▶ **Exercise description**
Print the first line of the data below and every one after it, through the line containing "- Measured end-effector", exactly as written.
** Material supplied follows **
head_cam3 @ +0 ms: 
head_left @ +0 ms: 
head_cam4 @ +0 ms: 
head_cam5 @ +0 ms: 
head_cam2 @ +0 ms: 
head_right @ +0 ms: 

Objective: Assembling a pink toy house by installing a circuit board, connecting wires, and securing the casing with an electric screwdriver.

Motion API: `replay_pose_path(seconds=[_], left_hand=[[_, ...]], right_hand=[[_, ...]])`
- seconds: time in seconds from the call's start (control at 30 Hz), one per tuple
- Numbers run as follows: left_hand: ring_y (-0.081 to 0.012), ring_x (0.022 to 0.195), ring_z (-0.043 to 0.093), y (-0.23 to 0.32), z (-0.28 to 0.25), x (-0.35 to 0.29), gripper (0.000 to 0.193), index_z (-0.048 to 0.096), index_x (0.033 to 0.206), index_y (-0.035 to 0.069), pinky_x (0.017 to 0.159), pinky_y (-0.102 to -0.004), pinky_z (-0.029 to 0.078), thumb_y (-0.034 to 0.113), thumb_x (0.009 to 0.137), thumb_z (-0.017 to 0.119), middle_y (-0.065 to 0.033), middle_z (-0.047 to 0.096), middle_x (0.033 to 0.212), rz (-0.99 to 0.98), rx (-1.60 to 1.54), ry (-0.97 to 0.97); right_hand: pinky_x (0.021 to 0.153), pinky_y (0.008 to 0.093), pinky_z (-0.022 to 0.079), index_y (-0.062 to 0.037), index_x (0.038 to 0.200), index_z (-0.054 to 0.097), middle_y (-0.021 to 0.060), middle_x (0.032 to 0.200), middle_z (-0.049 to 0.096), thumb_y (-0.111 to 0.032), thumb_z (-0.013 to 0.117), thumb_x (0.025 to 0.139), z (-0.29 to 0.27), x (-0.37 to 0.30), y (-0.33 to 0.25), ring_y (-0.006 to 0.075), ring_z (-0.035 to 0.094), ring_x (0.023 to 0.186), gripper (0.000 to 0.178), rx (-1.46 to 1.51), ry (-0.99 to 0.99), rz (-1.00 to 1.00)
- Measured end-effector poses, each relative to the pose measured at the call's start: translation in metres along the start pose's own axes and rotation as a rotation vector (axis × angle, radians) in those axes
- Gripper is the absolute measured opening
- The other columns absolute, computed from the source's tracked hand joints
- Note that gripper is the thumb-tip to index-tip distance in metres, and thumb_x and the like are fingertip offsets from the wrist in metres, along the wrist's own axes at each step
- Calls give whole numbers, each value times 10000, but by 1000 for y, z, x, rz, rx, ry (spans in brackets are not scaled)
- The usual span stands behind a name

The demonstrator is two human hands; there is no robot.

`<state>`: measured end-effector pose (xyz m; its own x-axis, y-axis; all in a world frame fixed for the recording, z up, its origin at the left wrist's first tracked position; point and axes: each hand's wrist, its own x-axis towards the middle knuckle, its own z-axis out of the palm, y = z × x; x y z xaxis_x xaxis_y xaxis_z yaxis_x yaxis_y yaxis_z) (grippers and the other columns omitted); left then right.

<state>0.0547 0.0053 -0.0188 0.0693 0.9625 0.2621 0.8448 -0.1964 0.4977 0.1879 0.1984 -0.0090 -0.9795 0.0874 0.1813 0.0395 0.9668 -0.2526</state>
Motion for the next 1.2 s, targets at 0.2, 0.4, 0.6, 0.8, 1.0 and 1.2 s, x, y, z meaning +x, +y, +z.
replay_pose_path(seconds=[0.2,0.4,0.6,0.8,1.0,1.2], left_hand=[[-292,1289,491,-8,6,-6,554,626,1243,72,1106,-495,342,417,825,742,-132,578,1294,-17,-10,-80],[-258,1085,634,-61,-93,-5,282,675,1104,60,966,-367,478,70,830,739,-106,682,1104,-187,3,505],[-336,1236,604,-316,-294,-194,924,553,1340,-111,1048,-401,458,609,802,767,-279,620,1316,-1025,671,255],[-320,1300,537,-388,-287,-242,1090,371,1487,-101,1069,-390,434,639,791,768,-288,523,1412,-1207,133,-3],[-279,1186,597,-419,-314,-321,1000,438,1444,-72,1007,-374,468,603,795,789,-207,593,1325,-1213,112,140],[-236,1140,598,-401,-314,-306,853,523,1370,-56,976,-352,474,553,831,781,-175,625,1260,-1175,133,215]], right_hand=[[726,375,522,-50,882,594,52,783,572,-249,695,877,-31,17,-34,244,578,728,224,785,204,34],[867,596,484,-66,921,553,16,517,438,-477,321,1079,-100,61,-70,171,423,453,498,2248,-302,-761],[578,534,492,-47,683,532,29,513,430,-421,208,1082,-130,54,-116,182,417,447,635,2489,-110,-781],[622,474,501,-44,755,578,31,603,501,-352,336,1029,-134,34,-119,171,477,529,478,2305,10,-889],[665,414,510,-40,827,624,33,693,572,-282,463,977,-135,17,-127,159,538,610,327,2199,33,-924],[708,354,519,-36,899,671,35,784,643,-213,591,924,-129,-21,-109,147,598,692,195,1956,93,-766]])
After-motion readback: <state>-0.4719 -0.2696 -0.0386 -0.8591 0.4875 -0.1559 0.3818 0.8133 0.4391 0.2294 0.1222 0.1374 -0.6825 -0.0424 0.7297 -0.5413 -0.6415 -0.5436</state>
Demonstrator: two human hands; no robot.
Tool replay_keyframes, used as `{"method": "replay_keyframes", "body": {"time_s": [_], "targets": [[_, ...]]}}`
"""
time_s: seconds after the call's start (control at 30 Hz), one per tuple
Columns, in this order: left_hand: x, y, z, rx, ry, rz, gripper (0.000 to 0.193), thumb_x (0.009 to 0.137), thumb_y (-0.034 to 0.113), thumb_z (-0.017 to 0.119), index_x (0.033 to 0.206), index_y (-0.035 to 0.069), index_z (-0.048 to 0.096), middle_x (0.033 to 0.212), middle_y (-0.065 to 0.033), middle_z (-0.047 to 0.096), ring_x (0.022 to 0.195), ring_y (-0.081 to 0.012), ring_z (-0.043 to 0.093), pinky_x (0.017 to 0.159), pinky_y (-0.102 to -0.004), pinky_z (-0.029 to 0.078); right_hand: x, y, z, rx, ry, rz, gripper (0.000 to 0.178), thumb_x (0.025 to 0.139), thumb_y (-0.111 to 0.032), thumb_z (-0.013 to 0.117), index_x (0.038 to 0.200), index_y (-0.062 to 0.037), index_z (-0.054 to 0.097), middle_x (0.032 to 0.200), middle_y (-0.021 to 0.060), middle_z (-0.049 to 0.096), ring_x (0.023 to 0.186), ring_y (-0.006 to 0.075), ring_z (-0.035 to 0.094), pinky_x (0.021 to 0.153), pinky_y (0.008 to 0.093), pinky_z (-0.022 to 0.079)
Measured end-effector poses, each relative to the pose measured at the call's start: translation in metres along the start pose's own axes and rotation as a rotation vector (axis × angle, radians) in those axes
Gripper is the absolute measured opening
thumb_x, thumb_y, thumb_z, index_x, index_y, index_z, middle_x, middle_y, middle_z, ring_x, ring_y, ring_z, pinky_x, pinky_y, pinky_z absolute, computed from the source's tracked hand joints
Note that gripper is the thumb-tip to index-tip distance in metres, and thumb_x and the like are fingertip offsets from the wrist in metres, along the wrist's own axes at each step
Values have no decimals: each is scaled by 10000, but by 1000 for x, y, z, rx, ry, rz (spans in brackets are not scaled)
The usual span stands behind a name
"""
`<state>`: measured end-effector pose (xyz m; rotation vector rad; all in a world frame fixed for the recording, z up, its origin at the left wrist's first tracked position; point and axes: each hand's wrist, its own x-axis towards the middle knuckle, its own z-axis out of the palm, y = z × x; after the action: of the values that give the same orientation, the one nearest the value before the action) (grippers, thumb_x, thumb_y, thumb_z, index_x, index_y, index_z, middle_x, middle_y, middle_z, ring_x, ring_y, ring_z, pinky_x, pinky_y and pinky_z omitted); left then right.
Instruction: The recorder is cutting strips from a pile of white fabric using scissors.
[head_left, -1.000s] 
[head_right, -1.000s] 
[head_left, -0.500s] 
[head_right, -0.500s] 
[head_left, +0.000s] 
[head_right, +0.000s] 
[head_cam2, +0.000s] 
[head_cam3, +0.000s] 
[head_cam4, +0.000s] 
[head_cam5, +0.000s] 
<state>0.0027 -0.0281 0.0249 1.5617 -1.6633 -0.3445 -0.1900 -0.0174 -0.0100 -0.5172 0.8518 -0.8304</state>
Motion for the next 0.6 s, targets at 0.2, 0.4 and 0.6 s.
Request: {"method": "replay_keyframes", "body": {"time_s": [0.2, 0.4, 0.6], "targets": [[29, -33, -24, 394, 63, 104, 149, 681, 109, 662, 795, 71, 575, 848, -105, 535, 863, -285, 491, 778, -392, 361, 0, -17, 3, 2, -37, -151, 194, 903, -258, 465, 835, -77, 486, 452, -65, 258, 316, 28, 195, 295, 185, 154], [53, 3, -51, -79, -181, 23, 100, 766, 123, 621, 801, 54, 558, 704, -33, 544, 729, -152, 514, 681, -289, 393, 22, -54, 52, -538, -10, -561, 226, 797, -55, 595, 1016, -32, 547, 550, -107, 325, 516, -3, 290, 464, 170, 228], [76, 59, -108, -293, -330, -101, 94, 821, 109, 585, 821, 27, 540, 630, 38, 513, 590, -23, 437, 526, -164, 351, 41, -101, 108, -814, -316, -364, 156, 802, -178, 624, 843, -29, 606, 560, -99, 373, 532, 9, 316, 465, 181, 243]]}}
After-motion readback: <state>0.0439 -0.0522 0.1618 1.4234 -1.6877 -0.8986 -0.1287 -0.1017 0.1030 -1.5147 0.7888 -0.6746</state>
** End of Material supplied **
▶ **Exercise response**
head_cam3 @ +0 ms: 
head_left @ +0 ms: 
head_cam4 @ +0 ms: 
head_cam5 @ +0 ms: 
head_cam2 @ +0 ms: 
head_right @ +0 ms: 

Objective: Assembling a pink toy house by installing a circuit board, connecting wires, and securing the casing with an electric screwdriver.

Motion API: `replay_pose_path(seconds=[_], left_hand=[[_, ...]], right_hand=[[_, ...]])`
- seconds: time in seconds from the call's start (control at 30 Hz), one per tuple
- Numbers run as follows: left_hand: ring_y (-0.081 to 0.012), ring_x (0.022 to 0.195), ring_z (-0.043 to 0.093), y (-0.23 to 0.32), z (-0.28 to 0.25), x (-0.35 to 0.29), gripper (0.000 to 0.193), index_z (-0.048 to 0.096), index_x (0.033 to 0.206), index_y (-0.035 to 0.069), pinky_x (0.017 to 0.159), pinky_y (-0.102 to -0.004), pinky_z (-0.029 to 0.078), thumb_y (-0.034 to 0.113), thumb_x (0.009 to 0.137), thumb_z (-0.017 to 0.119), middle_y (-0.065 to 0.033), middle_z (-0.047 to 0.096), middle_x (0.033 to 0.212), rz (-0.99 to 0.98), rx (-1.60 to 1.54), ry (-0.97 to 0.97); right_hand: pinky_x (0.021 to 0.153), pinky_y (0.008 to 0.093), pinky_z (-0.022 to 0.079), index_y (-0.062 to 0.037), index_x (0.038 to 0.200), index_z (-0.054 to 0.097), middle_y (-0.021 to 0.060), middle_x (0.032 to 0.200), middle_z (-0.049 to 0.096), thumb_y (-0.111 to 0.032), thumb_z (-0.013 to 0.117), thumb_x (0.025 to 0.139), z (-0.29 to 0.27), x (-0.37 to 0.30), y (-0.33 to 0.25), ring_y (-0.006 to 0.075), ring_z (-0.035 to 0.094), ring_x (0.023 to 0.186), gripper (0.000 to 0.178), rx (-1.46 to 1.51), ry (-0.99 to 0.99), rz (-1.00 to 1.00)
- Measured end-effector poses, each relative to the pose measured at the call's start: translation in metres along the start pose's own axes and rotation as a rotation vector (axis × angle, radians) in those axes

What was asked now has a complete answer.